樹木希林の言葉
『東京タワー オカンとボクと、時々、オトンと』(2007年 松岡錠司)
やっぱり世の家族が崩壊しないのは、女の粘り強さですよ
オカンはとっても優しい人だけど、それだけではないですよね。ああいうブっ飛んだオトンを、オカンは選んだわけでしょ。やっぱり同じ資質があるから出会うんですよね。その良さもダメさも、オカンは持っていたんだろうと思うんですよ。ならばもっとキラキラと生きられたはずなのに、それを閉じ込めながら生きていかなきゃならなかったことを考えると、寂しいときもあったんじゃないかな。
たとえば息子に〝東京に来ないか〟と切り出されて、〝行ってもいいんかね〟って言う。あれがオカンなんでしょうね。私なら、〝行くよ、決まってるじゃない〟か〝行きませんよ〟ってハッキリするんだけど、〝本当に行ってもいいんかね〟って……そういうカンジで万事生きてきたんだろうね。資質からしたらもっと弾けてもいい人生だったのに、そうではなかった。そっち側に行っちゃったオカンの生きづらさは、時々悲しくもあり、またそれで良かったんだよなあ、とも感じた。

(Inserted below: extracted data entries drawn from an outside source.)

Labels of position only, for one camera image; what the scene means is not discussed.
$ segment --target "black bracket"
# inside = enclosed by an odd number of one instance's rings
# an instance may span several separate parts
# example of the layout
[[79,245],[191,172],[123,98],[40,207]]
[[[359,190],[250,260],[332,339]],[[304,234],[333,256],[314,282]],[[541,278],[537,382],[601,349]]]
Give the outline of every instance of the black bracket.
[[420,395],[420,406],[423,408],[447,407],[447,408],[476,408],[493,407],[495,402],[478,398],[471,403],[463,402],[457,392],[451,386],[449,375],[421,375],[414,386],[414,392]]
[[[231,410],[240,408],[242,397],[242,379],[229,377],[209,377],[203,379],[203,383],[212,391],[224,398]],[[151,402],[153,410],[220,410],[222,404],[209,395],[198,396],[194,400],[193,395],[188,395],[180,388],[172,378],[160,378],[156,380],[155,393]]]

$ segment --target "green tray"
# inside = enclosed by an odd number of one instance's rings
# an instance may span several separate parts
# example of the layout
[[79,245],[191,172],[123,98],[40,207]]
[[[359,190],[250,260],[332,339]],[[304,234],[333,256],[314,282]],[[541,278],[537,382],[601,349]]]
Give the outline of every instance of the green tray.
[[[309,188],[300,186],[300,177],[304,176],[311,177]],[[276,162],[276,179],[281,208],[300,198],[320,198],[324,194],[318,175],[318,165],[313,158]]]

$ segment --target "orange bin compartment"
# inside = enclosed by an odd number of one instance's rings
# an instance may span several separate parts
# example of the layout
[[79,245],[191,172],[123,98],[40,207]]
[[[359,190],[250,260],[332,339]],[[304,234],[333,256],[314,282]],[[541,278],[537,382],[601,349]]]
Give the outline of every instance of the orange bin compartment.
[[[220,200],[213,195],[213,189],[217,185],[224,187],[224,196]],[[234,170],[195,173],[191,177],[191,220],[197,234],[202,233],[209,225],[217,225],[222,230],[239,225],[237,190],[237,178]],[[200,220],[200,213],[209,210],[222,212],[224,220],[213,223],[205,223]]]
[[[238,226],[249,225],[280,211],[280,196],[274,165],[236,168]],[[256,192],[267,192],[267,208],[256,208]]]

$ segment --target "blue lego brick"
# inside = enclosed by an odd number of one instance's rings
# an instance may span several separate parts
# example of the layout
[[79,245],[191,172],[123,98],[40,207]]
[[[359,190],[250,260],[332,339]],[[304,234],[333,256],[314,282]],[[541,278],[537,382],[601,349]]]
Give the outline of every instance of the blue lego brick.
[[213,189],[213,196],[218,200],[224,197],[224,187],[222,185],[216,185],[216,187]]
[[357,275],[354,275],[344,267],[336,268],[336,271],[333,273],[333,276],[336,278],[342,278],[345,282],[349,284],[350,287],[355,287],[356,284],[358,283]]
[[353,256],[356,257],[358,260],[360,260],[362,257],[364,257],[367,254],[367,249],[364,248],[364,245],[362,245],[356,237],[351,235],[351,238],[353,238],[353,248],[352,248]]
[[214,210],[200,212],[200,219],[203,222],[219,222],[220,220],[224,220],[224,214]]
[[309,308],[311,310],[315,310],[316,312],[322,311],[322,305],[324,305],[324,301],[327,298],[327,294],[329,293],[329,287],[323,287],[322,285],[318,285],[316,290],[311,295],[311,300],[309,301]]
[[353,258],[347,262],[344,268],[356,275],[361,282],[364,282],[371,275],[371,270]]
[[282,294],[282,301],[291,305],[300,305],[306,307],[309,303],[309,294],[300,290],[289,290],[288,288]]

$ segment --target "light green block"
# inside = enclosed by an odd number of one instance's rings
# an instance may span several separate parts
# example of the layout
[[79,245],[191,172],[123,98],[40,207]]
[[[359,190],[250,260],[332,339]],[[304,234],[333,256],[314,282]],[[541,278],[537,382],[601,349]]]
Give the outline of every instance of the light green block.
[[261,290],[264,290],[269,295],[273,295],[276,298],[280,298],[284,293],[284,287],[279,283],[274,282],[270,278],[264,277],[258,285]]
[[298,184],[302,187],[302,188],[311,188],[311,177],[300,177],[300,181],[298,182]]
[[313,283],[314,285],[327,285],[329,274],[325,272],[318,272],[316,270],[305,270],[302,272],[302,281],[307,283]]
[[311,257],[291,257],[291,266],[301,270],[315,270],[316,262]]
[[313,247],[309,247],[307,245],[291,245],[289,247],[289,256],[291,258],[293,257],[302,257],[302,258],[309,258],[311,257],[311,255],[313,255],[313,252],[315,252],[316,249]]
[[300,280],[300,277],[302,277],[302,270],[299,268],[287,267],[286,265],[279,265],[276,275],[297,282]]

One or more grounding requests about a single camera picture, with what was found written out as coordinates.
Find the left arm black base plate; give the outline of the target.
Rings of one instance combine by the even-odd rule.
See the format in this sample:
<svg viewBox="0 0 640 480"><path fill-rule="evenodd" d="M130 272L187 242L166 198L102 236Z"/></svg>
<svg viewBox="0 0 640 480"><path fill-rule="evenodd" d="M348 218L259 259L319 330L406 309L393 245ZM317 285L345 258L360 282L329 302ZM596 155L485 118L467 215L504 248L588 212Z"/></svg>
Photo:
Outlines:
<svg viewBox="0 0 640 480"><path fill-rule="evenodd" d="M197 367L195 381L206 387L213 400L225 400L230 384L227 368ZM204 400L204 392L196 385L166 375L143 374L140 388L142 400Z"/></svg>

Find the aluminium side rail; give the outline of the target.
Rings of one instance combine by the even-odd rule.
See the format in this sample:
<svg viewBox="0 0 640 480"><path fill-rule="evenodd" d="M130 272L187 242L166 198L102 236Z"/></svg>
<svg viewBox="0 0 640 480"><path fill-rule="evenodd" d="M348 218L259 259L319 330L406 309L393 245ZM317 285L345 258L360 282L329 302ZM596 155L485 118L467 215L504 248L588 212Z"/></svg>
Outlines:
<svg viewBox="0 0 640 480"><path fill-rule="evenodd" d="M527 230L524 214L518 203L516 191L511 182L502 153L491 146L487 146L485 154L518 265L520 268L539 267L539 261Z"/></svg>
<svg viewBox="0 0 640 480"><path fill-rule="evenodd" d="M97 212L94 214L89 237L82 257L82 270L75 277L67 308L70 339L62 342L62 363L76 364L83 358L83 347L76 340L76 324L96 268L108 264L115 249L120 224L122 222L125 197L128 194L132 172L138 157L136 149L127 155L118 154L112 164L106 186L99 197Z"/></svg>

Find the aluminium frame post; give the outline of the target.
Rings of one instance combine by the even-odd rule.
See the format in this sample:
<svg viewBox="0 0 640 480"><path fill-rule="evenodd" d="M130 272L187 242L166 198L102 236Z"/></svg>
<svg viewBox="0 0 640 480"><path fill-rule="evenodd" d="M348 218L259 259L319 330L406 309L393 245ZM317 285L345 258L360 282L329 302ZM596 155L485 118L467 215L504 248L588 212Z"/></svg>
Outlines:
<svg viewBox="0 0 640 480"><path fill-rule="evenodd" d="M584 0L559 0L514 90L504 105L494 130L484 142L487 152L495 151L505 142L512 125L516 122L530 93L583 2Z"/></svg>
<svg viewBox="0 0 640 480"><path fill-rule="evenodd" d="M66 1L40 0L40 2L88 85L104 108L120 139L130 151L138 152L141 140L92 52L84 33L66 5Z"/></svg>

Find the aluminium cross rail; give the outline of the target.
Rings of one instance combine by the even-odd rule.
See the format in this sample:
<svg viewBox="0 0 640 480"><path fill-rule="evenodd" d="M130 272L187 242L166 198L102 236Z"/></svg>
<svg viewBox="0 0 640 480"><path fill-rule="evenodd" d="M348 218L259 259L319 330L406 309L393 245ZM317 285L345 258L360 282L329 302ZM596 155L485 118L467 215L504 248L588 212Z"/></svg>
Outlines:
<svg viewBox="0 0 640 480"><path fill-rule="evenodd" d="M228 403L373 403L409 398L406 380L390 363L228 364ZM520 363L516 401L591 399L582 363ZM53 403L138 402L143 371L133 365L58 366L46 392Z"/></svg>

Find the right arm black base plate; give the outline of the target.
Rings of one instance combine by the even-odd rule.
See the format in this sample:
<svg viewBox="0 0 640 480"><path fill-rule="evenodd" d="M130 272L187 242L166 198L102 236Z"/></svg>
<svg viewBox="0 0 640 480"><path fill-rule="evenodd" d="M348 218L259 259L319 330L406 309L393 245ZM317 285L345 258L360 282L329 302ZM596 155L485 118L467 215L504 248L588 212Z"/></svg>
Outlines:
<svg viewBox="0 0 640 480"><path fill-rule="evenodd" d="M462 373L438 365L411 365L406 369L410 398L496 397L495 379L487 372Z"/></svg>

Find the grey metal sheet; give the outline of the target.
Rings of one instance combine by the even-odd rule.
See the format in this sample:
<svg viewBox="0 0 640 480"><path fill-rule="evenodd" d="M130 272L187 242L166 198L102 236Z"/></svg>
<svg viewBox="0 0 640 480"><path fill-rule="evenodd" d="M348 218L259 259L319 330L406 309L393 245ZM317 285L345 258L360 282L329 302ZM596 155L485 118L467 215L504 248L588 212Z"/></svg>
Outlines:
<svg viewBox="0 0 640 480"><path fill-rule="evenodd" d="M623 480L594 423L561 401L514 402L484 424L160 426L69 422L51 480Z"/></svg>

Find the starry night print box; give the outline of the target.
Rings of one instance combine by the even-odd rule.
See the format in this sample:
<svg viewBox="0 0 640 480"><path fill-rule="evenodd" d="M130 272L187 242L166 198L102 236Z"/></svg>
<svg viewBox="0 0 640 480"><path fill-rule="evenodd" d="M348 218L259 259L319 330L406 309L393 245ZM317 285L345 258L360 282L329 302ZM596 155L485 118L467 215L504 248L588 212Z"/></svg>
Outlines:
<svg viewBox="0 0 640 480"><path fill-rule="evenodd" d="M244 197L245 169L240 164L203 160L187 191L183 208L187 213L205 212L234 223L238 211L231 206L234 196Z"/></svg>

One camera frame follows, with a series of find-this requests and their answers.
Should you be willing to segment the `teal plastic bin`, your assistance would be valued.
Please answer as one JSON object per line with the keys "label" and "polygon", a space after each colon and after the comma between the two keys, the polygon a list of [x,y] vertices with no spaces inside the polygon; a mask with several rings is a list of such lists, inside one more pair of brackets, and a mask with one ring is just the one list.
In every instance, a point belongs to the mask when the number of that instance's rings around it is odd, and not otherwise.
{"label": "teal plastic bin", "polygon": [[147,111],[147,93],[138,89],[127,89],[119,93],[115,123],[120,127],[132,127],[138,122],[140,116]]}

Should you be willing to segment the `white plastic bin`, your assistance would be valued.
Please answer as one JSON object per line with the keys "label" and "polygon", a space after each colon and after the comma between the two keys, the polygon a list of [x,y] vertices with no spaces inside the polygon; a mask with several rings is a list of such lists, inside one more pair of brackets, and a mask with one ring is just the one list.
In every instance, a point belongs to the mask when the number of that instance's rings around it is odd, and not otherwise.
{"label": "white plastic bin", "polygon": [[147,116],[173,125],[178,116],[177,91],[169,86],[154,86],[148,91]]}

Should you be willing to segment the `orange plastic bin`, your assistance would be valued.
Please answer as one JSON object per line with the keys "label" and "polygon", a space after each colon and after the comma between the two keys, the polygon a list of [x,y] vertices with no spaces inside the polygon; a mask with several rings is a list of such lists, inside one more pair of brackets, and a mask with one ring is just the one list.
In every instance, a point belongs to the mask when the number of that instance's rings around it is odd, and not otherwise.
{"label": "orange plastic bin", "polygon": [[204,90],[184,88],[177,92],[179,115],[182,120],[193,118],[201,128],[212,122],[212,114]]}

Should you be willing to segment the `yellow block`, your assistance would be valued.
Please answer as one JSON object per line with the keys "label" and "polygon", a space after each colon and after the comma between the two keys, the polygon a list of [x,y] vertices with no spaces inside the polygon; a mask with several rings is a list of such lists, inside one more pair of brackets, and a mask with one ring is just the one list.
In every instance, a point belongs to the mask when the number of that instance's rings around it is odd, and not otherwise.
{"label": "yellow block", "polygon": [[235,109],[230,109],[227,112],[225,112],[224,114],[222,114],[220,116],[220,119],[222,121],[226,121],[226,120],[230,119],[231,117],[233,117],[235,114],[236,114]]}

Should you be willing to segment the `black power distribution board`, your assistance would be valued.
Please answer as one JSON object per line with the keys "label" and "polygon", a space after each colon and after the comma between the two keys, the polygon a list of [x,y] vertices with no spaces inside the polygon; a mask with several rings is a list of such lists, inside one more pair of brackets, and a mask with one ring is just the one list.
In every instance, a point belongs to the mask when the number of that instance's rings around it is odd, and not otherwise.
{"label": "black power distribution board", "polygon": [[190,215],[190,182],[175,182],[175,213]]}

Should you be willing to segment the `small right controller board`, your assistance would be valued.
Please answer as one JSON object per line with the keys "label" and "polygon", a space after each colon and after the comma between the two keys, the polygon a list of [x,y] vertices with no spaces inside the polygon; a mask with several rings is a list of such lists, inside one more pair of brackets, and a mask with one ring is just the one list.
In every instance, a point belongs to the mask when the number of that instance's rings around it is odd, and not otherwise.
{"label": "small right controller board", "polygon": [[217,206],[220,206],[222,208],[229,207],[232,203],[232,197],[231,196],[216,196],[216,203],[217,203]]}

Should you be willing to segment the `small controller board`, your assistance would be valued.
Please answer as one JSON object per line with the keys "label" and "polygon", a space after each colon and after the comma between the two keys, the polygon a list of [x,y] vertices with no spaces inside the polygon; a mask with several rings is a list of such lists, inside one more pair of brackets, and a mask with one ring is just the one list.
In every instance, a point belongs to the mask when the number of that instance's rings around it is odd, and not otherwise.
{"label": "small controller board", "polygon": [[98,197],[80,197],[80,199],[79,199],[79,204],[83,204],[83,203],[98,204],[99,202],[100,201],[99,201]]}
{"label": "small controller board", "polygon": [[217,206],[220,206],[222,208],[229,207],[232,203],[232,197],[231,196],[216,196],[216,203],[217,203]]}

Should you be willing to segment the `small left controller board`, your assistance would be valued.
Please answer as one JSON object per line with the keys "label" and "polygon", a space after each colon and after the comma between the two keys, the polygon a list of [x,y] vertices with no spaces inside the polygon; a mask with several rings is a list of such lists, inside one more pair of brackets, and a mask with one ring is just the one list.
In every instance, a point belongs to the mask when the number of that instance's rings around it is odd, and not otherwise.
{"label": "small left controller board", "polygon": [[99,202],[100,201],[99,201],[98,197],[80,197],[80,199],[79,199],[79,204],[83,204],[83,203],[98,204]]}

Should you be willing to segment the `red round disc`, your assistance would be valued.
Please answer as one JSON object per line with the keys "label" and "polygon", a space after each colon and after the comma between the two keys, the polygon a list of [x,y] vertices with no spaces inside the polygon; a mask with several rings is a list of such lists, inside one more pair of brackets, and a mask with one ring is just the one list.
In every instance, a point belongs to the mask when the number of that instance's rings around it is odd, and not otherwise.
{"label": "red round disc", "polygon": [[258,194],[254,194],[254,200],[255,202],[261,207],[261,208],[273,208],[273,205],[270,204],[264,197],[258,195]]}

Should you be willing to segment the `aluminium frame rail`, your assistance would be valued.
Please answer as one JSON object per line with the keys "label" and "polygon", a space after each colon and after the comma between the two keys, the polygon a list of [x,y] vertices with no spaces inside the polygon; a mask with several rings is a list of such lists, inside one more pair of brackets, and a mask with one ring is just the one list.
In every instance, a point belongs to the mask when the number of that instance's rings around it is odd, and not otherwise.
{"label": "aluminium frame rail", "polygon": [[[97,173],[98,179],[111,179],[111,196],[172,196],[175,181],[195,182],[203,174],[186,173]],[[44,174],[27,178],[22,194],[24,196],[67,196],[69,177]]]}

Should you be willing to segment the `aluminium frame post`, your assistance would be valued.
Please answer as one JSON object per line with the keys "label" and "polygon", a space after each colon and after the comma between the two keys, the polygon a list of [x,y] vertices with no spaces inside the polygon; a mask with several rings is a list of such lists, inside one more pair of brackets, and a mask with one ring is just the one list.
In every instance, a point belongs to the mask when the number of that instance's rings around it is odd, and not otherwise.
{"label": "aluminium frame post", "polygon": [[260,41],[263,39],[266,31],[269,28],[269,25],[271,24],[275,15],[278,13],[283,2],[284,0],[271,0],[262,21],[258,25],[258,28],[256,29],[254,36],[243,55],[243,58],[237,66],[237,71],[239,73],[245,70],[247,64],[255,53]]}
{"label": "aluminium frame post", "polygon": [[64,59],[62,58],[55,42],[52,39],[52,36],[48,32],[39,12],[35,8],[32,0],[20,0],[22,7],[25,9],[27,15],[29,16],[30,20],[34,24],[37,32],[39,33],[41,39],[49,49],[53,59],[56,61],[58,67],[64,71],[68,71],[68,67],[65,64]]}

やっぱり世の家族が崩壊しないのは、女の粘り強さですよ。女が台となって〝始〟って漢字になる。全ての始まりの土台を作るのが女だからね。そこがグラグラしてるんですよ。今の世の中は。そこのところがドシっとしていれば、たいていのことは大丈夫。女っていうのは、きっとその人生が終わったときに、いい意味で泣いてもらえる、いつまでも〝いてくれて良かった〟と思われる存在になるんじゃないかな。